Rock- und Metalmusik haben, liest man sie als Formen kulturellen Ausdrucks, ein sehr spezifisches Image, das – je nach Genre – durch die mehr oder weniger radikale Negation gesellschaftlicher Übereinkünfte gekennzeichnet ist. Aus der Innensicht jedoch stellt sich dies anders dar: Hier wird weniger das Moment der Kritik, als vielmehr das der "Freiheit" betont, der Möglichkeit also, sich über gesellschaftliche und kulturelle Konventionen und Zwänge hinwegzusetzen. Das Forschungsprojekt setzt sich, ausgehend von diesem Moment der "Freiheit", mit der Rock- und Metalmusik in Antananarivo, der Hauptstadt Madagaskars auseinander. Im Zentrum stehen dabei die Fragen, welchen kulturellen Ort Rock und Metal in diesem spezifischen Kontext besetzen, welche Bedeutung ihnen als Formen ästhetischen Ausdrucks zukommt, und welche Rolle diese musikalischen Formen im konkreten Lebenszusammenhang derjenigen spielen, die sich ihr verschrieben haben. Appadurais Verständnis von "imagination as social process" (Appadurai 1996:53) dient dabei genauso als theoretischer Leitfaden wie Fabians Überlegungen zu "Moments of Freedom", die die populäre Kultur ermöglicht (Fabian 1998).

Durch das Einbeziehen musikästhetischer Überlegungen möchte das Forschungsprojekt die innerhalb der Ethnologie aktuell dominierenden historisch-politischen Lesarten populärer Musik in Afrika, die sich wesentlich an Zugangsweisen der Cultural Studies orientieren, um eine „existentielle“ Dimension erweitern. Dabei soll nicht nur an neue Tendenzen der ethnologischen Theoriebildung (vor allem Jackson 2005: Existential Anthropology, Rapport 2003: I am Dynamite!), sondern auch der allgemeinen Musikästhetik (bspw.
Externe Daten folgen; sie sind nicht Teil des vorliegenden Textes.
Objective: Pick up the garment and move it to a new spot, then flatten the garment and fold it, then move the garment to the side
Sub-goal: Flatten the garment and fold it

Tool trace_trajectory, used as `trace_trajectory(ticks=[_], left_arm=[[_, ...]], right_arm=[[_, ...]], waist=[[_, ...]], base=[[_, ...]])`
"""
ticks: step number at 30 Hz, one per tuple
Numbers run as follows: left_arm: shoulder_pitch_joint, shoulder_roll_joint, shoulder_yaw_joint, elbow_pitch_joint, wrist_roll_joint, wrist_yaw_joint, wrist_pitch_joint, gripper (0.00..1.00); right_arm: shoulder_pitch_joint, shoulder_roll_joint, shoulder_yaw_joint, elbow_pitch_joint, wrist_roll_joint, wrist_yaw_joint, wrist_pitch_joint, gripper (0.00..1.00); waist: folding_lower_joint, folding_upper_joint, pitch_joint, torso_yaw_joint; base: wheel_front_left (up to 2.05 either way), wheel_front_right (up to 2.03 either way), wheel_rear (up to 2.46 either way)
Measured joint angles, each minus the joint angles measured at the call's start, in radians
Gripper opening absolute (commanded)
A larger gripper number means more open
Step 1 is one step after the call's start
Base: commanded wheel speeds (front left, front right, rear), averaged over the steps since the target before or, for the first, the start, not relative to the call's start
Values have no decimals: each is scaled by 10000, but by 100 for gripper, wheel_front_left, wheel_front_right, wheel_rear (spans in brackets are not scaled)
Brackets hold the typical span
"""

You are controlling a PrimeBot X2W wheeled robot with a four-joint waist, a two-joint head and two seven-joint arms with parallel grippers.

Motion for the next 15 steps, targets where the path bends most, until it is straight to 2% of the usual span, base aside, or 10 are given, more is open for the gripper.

Wellmer 2006: Über Negativität, Autonomie und Welthaltigkeit von Musik, oder: Musik als existentielle Erfahrung) bzw. der Ästhetik populärer Musik (Gracyk 2007: Listening to popular Music, 1996: Rhythm and Noise; Frith 1996: Peforming Rites) angeschlossen werden, um die Frage nach dem Wesen (populärer) Kultur aus einer in der Ethnologie bisher noch wenig berücksichtigten Perspektive zu stellen.